▸ Work to complete
Every line of the material below in which "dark" shows up is to be located and copied.

======== Supplied information ========

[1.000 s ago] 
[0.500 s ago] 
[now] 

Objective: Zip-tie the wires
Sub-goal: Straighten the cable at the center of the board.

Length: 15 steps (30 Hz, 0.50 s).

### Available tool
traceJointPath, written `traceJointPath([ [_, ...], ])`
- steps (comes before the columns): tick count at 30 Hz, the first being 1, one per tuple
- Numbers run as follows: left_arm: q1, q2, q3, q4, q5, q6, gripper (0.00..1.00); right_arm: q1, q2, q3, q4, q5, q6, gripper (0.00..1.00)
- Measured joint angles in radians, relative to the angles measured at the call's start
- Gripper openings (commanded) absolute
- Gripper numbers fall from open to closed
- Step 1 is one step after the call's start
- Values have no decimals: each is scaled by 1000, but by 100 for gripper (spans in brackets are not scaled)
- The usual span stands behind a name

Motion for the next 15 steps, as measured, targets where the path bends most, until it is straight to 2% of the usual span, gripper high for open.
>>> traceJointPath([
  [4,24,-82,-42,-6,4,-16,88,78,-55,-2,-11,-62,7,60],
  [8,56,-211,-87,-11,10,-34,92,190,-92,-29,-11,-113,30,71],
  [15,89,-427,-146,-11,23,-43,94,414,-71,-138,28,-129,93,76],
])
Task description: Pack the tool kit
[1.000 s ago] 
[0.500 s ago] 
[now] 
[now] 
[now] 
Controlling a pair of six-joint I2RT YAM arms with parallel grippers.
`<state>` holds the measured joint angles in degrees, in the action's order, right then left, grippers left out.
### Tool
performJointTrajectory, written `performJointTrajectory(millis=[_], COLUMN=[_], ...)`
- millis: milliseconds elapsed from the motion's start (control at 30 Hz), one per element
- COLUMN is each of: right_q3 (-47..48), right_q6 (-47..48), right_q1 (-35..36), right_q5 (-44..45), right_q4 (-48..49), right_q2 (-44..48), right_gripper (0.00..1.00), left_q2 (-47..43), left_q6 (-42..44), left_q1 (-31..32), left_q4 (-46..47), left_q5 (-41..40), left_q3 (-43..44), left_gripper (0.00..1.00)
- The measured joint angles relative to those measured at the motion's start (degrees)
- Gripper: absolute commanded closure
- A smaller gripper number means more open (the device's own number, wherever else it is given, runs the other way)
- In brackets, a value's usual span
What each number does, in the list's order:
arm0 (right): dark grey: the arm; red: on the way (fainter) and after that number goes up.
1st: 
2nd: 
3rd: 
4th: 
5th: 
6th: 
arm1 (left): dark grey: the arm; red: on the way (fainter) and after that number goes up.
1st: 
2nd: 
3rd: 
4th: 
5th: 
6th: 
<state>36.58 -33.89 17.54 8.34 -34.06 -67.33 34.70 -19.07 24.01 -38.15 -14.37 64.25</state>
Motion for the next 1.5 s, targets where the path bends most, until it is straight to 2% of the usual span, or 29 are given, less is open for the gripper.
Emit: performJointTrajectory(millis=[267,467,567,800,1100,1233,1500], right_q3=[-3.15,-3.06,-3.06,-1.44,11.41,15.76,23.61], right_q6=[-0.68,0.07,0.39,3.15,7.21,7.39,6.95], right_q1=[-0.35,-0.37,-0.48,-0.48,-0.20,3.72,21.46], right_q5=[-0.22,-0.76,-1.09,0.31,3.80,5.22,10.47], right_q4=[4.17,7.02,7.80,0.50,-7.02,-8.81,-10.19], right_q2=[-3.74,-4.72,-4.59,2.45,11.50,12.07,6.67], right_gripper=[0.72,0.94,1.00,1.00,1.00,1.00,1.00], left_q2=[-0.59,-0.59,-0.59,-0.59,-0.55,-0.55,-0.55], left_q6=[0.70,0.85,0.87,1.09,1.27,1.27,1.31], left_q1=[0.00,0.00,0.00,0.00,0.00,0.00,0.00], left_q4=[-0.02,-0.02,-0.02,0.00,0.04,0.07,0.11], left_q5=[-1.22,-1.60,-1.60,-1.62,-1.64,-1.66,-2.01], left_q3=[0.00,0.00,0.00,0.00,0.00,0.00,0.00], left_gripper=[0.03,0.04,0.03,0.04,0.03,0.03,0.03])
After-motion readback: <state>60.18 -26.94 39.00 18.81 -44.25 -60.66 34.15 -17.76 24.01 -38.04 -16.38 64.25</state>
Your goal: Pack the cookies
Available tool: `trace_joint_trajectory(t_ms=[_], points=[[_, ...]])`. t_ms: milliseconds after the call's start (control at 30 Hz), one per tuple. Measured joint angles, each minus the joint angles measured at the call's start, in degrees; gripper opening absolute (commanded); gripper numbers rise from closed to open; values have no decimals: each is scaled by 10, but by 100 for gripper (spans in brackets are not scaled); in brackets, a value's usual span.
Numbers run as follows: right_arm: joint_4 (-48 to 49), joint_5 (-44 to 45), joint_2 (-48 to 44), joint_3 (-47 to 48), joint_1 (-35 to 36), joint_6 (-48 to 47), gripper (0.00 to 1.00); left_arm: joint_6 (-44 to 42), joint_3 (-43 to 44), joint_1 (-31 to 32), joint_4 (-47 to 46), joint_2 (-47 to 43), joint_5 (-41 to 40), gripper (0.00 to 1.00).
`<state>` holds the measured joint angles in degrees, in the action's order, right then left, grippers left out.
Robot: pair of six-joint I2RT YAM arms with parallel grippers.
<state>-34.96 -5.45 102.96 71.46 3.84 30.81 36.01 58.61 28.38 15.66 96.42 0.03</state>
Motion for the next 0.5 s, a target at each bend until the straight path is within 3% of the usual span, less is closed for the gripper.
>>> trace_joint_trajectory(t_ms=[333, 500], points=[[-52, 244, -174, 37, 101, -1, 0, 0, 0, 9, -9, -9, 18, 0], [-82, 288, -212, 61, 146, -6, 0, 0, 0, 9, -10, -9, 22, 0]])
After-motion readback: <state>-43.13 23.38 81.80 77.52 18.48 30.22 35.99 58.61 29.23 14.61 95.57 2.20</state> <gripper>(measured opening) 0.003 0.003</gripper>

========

▸ Your solution
arm0 (right): dark grey: the arm; red: on the way (fainter) and after that number goes up.
arm1 (left): dark grey: the arm; red: on the way (fainter) and after that number goes up.

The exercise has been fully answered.